■ **Goal of the exercise**: For each line in the material below that holds "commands", copy that line.

++++ Data section ++++

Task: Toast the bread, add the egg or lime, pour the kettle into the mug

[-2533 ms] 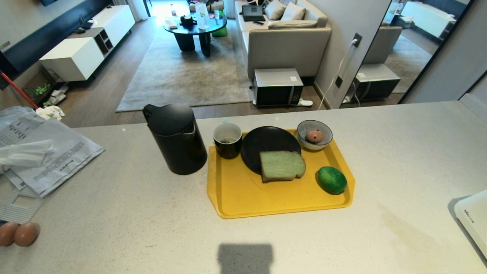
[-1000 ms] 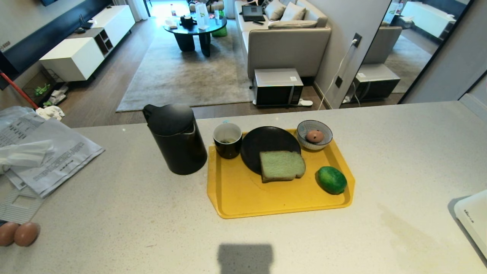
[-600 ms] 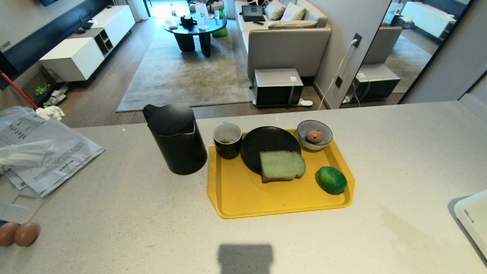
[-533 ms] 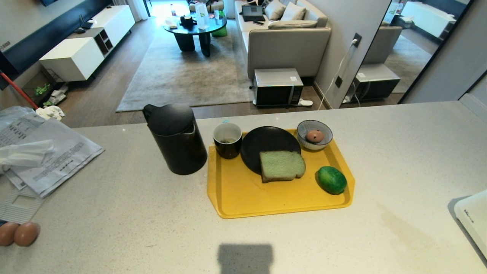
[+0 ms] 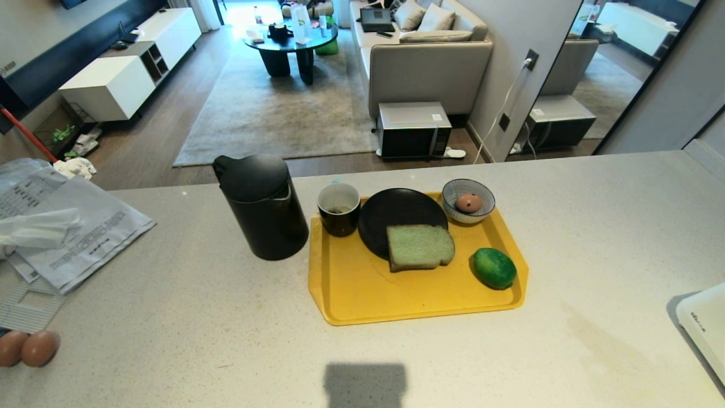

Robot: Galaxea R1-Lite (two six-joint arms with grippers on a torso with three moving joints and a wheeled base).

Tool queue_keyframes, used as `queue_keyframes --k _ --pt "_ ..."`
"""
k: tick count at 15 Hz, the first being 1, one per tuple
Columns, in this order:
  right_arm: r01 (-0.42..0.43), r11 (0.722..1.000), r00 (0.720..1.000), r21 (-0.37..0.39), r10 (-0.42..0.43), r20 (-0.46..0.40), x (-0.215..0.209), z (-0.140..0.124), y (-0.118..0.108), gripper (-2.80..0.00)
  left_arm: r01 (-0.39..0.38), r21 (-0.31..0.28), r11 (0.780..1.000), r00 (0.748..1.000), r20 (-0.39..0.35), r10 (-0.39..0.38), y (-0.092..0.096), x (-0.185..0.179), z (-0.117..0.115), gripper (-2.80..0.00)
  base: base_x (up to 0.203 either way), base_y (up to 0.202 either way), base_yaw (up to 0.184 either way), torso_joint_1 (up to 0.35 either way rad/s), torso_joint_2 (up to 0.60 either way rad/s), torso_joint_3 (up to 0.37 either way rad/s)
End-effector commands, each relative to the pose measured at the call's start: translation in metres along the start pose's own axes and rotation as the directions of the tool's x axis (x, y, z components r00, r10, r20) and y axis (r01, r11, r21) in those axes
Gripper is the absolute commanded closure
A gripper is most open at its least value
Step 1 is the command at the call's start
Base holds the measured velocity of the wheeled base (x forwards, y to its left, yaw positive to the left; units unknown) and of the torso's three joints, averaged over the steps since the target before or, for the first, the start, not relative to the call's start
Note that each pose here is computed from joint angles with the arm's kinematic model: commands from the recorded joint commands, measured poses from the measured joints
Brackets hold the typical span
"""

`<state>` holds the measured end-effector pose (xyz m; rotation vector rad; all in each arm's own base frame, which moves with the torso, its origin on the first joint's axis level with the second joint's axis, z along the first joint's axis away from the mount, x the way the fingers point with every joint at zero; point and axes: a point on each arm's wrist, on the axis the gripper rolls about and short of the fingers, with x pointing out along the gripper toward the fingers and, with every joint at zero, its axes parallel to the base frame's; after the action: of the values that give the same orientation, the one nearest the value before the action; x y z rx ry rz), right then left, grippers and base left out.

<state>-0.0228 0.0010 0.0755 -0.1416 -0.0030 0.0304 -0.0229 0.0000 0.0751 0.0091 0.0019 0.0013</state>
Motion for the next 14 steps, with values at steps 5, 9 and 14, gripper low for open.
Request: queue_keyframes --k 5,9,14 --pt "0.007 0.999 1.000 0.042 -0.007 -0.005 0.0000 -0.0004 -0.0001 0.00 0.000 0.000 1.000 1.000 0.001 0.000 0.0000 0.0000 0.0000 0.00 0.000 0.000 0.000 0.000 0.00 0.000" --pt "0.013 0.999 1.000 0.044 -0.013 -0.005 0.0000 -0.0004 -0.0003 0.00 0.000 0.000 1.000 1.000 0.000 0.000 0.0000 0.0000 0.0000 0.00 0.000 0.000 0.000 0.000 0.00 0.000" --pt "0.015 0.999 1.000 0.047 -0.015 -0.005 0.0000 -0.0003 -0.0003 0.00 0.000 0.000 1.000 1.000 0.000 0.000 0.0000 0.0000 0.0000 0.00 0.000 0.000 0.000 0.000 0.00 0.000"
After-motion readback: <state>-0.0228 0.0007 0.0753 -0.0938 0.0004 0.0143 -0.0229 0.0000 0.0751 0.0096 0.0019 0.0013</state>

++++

■ **Response**:
End-effector commands, each relative to the pose measured at the call's start: translation in metres along the start pose's own axes and rotation as the directions of the tool's x axis (x, y, z components r00, r10, r20) and y axis (r01, r11, r21) in those axes
Note that each pose here is computed from joint angles with the arm's kinematic model: commands from the recorded joint commands, measured poses from the measured joints

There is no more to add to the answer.